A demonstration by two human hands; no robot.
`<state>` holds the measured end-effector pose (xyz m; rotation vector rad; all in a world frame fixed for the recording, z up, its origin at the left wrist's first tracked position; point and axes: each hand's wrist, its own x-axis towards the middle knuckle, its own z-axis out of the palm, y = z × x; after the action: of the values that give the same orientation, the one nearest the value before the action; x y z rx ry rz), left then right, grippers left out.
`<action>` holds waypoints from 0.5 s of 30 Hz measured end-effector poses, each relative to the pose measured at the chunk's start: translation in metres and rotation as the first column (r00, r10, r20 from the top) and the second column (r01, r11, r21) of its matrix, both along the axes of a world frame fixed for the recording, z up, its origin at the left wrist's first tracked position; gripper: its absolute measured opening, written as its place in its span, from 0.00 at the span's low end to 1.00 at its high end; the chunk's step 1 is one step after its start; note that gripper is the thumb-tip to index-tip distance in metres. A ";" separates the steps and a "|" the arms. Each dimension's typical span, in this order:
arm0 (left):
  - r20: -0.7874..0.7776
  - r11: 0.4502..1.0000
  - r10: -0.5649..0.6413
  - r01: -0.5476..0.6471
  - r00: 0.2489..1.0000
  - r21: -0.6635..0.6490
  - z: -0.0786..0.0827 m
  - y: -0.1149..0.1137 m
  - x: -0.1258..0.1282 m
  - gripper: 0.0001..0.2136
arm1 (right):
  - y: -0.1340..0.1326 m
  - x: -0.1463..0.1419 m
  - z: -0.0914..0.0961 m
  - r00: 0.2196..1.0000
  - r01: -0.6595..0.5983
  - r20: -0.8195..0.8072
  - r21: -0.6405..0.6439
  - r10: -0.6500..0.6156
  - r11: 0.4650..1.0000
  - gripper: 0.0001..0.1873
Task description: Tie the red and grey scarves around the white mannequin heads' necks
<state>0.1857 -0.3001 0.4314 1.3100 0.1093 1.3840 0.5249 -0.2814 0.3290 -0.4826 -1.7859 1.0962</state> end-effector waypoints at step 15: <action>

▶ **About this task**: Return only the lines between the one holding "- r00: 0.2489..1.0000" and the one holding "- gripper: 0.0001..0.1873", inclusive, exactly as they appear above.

▶ **Response below**:
  - r00: 0.2489..1.0000
  - r21: -0.6635..0.6490
  - z: -0.0786..0.0827 m
  - y: -0.1149..0.1137 m
  - x: -0.1258..0.1282 m
  - gripper: 0.0001..0.2136
arm1 (right):
  - y: -0.1340..0.1326 m
  - x: -0.1463..0.1419 m
  - z: -0.0914..0.0961 m
  - r00: 0.2196..1.0000
  - r01: -0.6595..0.5983
  - r20: -0.8195..0.8072
  - r21: -0.6405..0.6439
  - r10: -0.6500..0.6156
  - r11: 0.4650..1.0000
  - gripper: 0.0001..0.1873

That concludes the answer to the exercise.